#### [REQUIRED ACTION]
The records that follow must be repeated exactly, except for their pictures.

--------------------------------

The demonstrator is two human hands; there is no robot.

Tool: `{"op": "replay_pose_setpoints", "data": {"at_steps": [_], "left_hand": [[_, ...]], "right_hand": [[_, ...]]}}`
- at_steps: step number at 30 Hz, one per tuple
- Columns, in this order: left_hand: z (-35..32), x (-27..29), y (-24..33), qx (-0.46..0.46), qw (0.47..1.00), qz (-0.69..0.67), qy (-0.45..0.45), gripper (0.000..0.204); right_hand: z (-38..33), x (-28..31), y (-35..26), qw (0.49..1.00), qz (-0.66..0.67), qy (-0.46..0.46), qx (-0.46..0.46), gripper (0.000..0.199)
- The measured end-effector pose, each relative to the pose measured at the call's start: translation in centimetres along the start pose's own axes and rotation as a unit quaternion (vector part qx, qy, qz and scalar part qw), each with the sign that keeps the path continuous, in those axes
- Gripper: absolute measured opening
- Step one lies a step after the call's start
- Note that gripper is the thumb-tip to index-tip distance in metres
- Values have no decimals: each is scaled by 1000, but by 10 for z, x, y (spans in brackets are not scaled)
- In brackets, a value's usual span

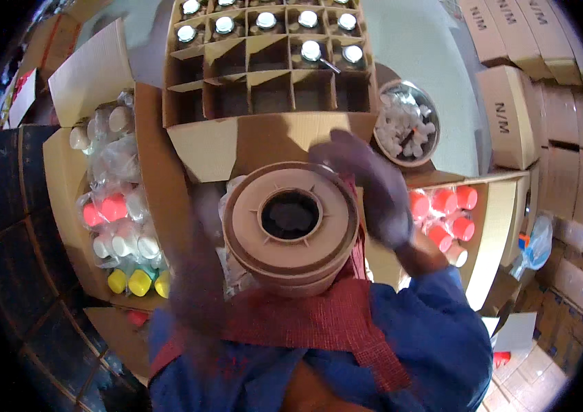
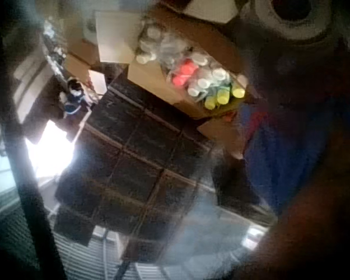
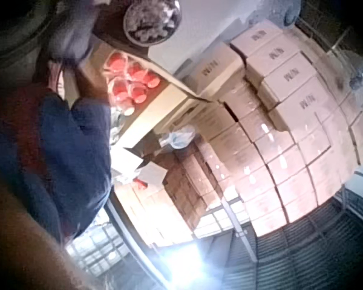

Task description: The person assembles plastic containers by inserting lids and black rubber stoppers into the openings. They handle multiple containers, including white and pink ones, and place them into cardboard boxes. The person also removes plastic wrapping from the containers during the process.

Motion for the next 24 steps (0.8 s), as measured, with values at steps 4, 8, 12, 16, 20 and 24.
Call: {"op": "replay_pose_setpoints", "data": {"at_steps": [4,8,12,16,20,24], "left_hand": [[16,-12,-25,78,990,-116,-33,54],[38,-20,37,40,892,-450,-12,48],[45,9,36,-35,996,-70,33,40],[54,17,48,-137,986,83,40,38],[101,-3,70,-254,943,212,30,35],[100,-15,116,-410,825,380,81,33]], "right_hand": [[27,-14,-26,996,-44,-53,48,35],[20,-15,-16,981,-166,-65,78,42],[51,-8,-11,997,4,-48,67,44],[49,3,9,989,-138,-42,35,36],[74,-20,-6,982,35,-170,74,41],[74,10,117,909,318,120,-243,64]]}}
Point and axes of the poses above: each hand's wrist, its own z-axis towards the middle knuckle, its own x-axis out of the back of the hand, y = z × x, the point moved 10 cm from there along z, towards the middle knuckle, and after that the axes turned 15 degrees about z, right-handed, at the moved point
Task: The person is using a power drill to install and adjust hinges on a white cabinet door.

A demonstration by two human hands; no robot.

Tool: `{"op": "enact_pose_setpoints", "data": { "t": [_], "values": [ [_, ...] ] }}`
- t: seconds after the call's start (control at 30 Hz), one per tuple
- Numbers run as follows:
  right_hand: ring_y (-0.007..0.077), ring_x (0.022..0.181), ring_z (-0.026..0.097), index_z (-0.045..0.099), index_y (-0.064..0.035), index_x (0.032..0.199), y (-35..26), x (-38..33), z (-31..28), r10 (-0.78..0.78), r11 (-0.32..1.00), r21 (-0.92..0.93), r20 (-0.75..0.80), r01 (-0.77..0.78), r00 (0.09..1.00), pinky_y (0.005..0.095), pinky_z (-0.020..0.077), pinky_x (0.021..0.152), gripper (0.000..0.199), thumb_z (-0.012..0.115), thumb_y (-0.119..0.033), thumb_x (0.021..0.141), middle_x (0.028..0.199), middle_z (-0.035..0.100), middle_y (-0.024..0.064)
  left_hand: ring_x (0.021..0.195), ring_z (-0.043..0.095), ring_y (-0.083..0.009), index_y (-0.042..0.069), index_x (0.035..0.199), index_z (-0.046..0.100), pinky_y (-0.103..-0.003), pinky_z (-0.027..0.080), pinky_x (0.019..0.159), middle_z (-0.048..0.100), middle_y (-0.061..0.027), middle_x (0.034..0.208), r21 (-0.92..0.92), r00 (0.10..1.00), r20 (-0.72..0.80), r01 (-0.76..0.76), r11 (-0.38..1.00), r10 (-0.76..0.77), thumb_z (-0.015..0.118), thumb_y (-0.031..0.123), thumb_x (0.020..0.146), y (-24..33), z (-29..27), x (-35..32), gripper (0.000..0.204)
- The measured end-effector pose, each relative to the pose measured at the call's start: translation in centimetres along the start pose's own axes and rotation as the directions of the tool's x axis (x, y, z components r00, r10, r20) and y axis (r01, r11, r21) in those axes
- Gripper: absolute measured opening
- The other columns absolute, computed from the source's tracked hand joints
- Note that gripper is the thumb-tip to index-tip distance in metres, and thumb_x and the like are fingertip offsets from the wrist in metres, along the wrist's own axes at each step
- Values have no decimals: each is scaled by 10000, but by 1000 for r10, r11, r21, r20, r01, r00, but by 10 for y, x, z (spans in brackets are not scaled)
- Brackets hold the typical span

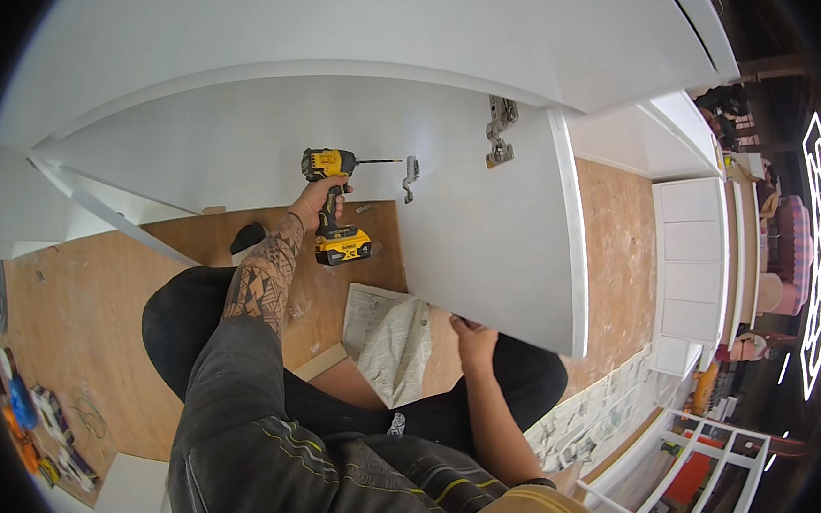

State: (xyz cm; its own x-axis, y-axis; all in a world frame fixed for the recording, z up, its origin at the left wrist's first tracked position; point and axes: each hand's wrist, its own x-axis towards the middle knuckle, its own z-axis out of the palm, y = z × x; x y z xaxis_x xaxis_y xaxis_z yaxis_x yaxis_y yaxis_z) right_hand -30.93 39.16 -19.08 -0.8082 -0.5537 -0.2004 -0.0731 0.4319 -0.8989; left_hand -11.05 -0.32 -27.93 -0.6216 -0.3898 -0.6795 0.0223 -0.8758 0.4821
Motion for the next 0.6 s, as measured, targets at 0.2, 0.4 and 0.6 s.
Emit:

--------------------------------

#### [REPLY TO THE EXERCISE]
The demonstrator is two human hands; there is no robot.

Tool: `{"op": "replay_pose_setpoints", "data": {"at_steps": [_], "left_hand": [[_, ...]], "right_hand": [[_, ...]]}}`
- at_steps: step number at 30 Hz, one per tuple
- Columns, in this order: left_hand: z (-35..32), x (-27..29), y (-24..33), qx (-0.46..0.46), qw (0.47..1.00), qz (-0.69..0.67), qy (-0.45..0.45), gripper (0.000..0.204); right_hand: z (-38..33), x (-28..31), y (-35..26), qw (0.49..1.00), qz (-0.66..0.67), qy (-0.46..0.46), qx (-0.46..0.46), gripper (0.000..0.199)
- The measured end-effector pose, each relative to the pose measured at the call's start: translation in centimetres along the start pose's own axes and rotation as a unit quaternion (vector part qx, qy, qz and scalar part qw), each with the sign that keeps the path continuous, in those axes
- Gripper: absolute measured opening
- Step one lies a step after the call's start
- Note that gripper is the thumb-tip to index-tip distance in metres
- Values have no decimals: each is scaled by 1000, but by 10 for z, x, y (spans in brackets are not scaled)
- In brackets, a value's usual span


Task description: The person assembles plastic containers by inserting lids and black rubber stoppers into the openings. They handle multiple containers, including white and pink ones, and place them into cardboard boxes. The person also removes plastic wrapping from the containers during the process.

Motion for the next 24 steps (0.8 s), as measured, with values at steps 4, 8, 12, 16, 20 and 24.
Call: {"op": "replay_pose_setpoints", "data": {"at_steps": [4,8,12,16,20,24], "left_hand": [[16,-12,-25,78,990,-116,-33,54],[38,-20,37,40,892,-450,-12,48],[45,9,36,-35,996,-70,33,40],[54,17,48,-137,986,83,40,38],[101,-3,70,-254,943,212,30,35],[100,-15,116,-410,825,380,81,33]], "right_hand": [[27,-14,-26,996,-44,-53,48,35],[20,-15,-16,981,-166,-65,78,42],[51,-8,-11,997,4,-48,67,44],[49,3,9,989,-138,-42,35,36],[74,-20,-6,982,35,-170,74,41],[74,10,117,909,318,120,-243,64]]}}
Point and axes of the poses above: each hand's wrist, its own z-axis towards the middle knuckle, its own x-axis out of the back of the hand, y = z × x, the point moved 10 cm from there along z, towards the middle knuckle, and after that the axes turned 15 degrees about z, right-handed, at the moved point
Task: The person is using a power drill to install and adjust hinges on a white cabinet door.

A demonstration by two human hands; no robot.

Tool: `{"op": "enact_pose_setpoints", "data": { "t": [_], "values": [ [_, ...] ] }}`
- t: seconds after the call's start (control at 30 Hz), one per tuple
- Numbers run as follows:
  right_hand: ring_y (-0.007..0.077), ring_x (0.022..0.181), ring_z (-0.026..0.097), index_z (-0.045..0.099), index_y (-0.064..0.035), index_x (0.032..0.199), y (-35..26), x (-38..33), z (-31..28), r10 (-0.78..0.78), r11 (-0.32..1.00), r21 (-0.92..0.93), r20 (-0.75..0.80), r01 (-0.77..0.78), r00 (0.09..1.00), pinky_y (0.005..0.095), pinky_z (-0.020..0.077), pinky_x (0.021..0.152), gripper (0.000..0.199), thumb_z (-0.012..0.115), thumb_y (-0.119..0.033), thumb_x (0.021..0.141), middle_x (0.028..0.199), middle_z (-0.035..0.100), middle_y (-0.024..0.064)
  left_hand: ring_x (0.021..0.195), ring_z (-0.043..0.095), ring_y (-0.083..0.009), index_y (-0.042..0.069), index_x (0.035..0.199), index_z (-0.046..0.100), pinky_y (-0.103..-0.003), pinky_z (-0.027..0.080), pinky_x (0.019..0.159), middle_z (-0.048..0.100), middle_y (-0.061..0.027), middle_x (0.034..0.208), r21 (-0.92..0.92), r00 (0.10..1.00), r20 (-0.72..0.80), r01 (-0.76..0.76), r11 (-0.38..1.00), r10 (-0.76..0.77), thumb_z (-0.015..0.118), thumb_y (-0.031..0.123), thumb_x (0.020..0.146), y (-24..33), z (-29..27), x (-35..32), gripper (0.000..0.204)
- The measured end-effector pose, each relative to the pose measured at the call's start: translation in centimetres along the start pose's own axes and rotation as the directions of the tool's x axis (x, y, z components r00, r10, r20) and y axis (r01, r11, r21) in those axes
- Gripper: absolute measured opening
- The other columns absolute, computed from the source's tracked hand joints
- Note that gripper is the thumb-tip to index-tip distance in metres, and thumb_x and the like are fingertip offsets from the wrist in metres, along the wrist's own axes at each step
- Values have no decimals: each is scaled by 10000, but by 1000 for r10, r11, r21, r20, r01, r00, but by 10 for y, x, z (spans in brackets are not scaled)
- Brackets hold the typical span


State: (xyz cm; its own x-axis, y-axis; all in a world frame fixed for the recording, z up, its origin at the left wrist's first tracked position; point and axes: each hand's wrist, its own x-axis towards the middle knuckle, its own z-axis out of the palm, y = z × x; x y z xaxis_x xaxis_y xaxis_z yaxis_x yaxis_y yaxis_z) right_hand -30.93 39.16 -19.08 -0.8082 -0.5537 -0.2004 -0.0731 0.4319 -0.8989; left_hand -11.05 -0.32 -27.93 -0.6216 -0.3898 -0.6795 0.0223 -0.8758 0.4821
Motion for the next 0.6 s, as measured, targets at 0.2, 0.4 and 0.6 s.
Emit:

No other output belongs with this exercise.